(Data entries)
------------------------------------------------------------

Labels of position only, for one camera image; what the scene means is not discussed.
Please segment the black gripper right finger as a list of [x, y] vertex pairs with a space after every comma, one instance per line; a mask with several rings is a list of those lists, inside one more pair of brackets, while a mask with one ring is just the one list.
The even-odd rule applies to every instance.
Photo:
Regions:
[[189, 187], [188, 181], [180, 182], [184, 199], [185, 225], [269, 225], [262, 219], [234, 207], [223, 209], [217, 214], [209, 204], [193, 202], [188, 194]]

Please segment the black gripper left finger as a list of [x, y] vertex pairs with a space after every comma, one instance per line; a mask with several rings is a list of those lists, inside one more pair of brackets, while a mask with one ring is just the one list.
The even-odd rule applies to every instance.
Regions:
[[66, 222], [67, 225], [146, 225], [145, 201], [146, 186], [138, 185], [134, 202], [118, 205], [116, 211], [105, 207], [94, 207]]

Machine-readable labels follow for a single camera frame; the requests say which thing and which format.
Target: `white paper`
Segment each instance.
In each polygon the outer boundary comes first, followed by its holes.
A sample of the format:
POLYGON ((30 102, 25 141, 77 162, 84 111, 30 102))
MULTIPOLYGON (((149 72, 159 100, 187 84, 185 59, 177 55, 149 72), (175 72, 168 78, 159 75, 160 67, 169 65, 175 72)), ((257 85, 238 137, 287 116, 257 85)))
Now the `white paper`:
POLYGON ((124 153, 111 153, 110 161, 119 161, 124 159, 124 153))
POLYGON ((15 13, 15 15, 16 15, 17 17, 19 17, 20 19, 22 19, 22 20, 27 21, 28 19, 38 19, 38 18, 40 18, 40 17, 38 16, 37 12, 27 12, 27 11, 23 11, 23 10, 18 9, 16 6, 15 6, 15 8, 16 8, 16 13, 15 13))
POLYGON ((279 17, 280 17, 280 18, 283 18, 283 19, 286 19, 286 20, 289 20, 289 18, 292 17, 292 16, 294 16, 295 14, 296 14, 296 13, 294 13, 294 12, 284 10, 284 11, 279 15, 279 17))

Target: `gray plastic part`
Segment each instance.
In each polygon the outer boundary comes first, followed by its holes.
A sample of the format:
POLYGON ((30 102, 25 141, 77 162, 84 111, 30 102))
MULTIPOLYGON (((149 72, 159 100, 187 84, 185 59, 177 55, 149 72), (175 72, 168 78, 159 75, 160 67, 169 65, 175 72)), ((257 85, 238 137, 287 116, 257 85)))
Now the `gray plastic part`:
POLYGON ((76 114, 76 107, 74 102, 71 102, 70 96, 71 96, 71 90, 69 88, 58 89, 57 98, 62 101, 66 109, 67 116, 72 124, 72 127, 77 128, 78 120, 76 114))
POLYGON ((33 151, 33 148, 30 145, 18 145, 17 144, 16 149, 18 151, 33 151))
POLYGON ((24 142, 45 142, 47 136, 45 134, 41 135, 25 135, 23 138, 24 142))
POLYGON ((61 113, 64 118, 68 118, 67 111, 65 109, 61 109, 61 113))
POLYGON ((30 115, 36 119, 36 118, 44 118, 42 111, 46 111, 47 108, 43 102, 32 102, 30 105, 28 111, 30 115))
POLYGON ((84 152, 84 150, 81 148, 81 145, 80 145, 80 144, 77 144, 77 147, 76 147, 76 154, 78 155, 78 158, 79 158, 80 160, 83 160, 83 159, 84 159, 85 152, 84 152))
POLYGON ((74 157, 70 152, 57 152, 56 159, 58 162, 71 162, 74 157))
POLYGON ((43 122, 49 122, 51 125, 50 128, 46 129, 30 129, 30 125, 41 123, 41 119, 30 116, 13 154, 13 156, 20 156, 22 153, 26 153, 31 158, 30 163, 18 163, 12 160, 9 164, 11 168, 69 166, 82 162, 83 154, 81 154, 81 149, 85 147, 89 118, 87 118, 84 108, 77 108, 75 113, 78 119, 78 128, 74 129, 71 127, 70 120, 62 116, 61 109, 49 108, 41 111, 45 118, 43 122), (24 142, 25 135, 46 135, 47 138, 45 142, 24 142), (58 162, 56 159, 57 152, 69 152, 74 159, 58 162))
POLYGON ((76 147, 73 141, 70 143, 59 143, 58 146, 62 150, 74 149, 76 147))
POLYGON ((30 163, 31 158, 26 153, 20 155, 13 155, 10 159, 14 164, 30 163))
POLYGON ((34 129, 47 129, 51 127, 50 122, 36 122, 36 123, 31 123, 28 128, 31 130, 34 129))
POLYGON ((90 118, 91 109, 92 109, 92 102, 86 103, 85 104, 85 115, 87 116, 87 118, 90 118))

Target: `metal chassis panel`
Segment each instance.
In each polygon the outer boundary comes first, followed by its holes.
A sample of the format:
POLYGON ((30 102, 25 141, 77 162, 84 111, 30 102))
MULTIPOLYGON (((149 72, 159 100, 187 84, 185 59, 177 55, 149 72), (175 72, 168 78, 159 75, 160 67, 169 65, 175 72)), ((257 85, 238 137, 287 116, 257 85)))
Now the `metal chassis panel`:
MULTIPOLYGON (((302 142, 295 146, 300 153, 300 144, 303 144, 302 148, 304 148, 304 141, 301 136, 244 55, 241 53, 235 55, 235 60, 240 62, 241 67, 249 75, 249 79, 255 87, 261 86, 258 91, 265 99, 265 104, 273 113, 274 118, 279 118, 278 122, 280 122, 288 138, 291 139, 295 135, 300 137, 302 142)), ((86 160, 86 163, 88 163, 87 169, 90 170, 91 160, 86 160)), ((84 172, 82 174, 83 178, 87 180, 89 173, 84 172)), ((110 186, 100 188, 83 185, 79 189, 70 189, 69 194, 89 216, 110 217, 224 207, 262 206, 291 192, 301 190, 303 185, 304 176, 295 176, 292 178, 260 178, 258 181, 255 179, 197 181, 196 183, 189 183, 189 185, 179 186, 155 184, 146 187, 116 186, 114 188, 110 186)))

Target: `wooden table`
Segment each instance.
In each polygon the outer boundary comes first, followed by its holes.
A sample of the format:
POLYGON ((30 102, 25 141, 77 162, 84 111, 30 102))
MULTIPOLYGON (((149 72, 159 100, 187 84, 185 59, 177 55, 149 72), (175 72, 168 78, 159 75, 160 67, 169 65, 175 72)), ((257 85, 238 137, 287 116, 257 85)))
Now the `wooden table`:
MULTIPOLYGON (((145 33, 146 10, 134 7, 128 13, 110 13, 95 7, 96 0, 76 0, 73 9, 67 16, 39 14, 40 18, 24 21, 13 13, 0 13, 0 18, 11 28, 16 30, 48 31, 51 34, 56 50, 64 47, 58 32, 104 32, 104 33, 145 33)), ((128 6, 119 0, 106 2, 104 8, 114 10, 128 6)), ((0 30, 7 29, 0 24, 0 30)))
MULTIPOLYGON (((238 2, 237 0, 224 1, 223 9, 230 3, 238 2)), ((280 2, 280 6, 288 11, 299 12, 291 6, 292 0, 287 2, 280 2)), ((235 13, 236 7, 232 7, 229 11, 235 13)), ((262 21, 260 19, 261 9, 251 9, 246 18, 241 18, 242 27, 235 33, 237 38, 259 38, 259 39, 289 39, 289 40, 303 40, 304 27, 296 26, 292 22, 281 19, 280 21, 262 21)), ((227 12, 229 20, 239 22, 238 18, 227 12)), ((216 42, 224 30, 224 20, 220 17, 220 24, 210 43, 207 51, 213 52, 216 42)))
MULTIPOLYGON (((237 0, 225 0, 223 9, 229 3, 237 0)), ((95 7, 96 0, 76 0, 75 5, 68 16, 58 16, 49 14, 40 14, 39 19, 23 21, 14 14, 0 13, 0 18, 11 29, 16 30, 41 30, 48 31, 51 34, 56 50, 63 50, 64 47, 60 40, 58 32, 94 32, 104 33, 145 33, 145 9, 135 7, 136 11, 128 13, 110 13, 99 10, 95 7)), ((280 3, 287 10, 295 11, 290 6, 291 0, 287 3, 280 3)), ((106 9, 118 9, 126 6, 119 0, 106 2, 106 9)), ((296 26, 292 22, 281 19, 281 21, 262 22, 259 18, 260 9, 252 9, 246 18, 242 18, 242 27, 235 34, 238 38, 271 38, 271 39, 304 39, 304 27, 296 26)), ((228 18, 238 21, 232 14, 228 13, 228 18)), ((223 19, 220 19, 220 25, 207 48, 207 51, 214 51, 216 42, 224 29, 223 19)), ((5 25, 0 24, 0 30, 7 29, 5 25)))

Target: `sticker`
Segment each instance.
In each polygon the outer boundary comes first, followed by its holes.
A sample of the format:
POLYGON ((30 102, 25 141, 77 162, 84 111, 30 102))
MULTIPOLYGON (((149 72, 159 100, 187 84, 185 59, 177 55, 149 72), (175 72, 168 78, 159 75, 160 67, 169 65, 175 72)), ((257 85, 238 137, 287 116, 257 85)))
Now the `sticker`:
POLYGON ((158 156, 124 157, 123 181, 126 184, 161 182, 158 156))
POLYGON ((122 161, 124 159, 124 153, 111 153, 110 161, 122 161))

------------------------------------------------------------

▶ **TASK INSTRUCTIONS**: Locate the word "every" in the records and collect each line it appears in.

▶ **ANSWER BOX**:
Please segment the black gripper right finger as a list of [x, y] vertex pairs with a space after every comma, one instance per line; a mask with several rings is a list of those lists, inside one more pair of brackets, while a mask with one ring is just the one list.
The even-odd rule applies to every instance.
Please segment the black gripper left finger as a list of [x, y] vertex pairs with a space after every comma, one instance per line; a mask with several rings is a list of those lists, inside one more pair of brackets, while a mask with one ring is just the one list.
The even-odd rule applies to every instance.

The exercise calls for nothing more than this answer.